A Primer on Advanced 24p

This column has discussed 24p video capture and recording in the past. We know that 24p, or 24 frame-per-second progressive scan recording, is well-suited to 24 frame film-to-video or video-to-film transfer because it establishes a one-to-one relationship between film frames and video frames. Further, the 1920 x 1080 x 24p high-definition scanning format has sufficient spatial resolution to be used as a mastering format.
(click thumbnail)An illustration of 2:3 pulldown.

The 24 fps film format has been used on television since television began. In North America as well as other 60 Hz television countries, it must be accommodated to a frame rate of about 30 frames or 60 fields per second. This has traditionally been done by adding 2:3 pulldown, which entails repeating each film frame's image as either two or three video fields, generating a field sequence of 2, 3, 2, 3, 2, 3... ; that is, the first film frame is represented in two fields, the second in three fields, the third in two fields, and the fourth frame of the sequence in four fields.
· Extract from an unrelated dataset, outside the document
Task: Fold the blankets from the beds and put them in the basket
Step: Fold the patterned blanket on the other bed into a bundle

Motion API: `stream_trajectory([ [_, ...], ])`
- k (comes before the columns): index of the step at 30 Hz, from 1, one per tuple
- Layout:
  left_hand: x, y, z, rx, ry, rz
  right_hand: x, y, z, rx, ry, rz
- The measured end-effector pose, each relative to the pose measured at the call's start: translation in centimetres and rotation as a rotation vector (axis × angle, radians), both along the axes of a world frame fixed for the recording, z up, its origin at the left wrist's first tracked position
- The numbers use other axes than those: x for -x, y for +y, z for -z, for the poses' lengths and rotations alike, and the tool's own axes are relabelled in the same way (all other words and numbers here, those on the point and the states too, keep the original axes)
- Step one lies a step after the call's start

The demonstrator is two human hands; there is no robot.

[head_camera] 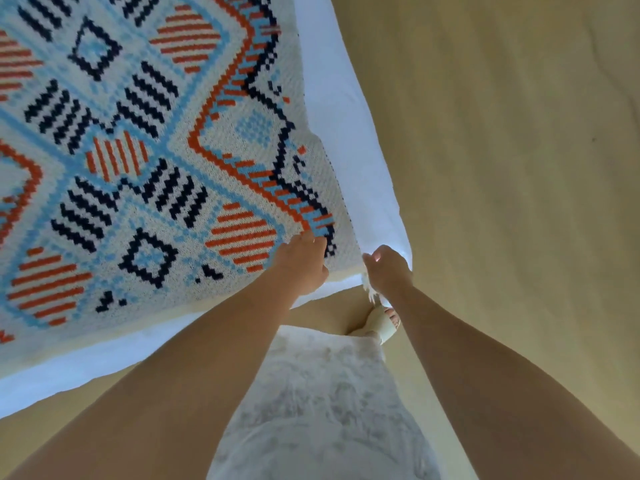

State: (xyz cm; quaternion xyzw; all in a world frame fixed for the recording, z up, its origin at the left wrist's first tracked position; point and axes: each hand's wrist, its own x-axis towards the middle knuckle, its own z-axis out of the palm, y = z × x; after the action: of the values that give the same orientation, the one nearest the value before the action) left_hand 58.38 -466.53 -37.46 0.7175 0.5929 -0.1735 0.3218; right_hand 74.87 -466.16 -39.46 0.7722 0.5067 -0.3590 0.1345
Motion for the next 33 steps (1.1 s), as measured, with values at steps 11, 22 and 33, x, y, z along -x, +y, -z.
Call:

This sequence of four film frames being converted into 10 video fields is then repeated. This generates some "blur frames;" video frames containing two fields that have been derived from separate film frames. The 2:3 repetition cadence also produces perceptual errors in spatial location, giving rise to 2:3 judder, which is either a feature or a problem depending on whose opinion is solicited.

The desirable temporal "look" of 24 fps film may be replicated by 24p video, as discussed in last month's column, and this is one reason why it is not at all surprising that 24p capture equipment is becoming increasingly popular among television and cinema producers.

It must be noted here that 24 fps film frames and 24p video frames are functionally interchangeable with respect to their temporal characteristics, and that when we say "film frame," we may also say "24p frame." Some recent field-capture equipment uses some innovative approaches, and one of these is called "advanced 24p capture," or 24p A. Let's take a look at how it works.


Some standard-definition DV camcorders acquire in 24p, but record in 60i with pulldown added, because pulldown must be removed and 24p regenerated for editing, video-to-film (filmout) and television. The variation is to reverse the 2:3 sequence for every other 60i frame, so that instead of 2, 3, 2, 3, 2, 3... , the sequence becomes 2, 3, 3, 2, 2, 3, 3, 2.... This is the advanced 24p sequence. It generates a subtly different kind of judder from 2:3 judder, but this material is not intended to be viewed in 24p A form, but rather, to be reduced to 24p for editing and processing.

How does 24p A simplify editing? First, let's look at how the fields are constructed in both the 2:3 and the 2:3:3:2 sequences. In the normal 2:3 pulldown sequence applied to 60-field interlaced video, four film or 24p video frames--usually designated as frames A, B, C, and D--are distributed over 10 video fields (five video frames) as follows: Film frame A is used to form fields 1 and 2. Film frame B is used to form fields 3, 4 and 5. Film frame C is used to form field 6 and 7, and film frame D forms fields 8, 9 and 10, generating the following sequence of video frames--AA BB BC CD DD.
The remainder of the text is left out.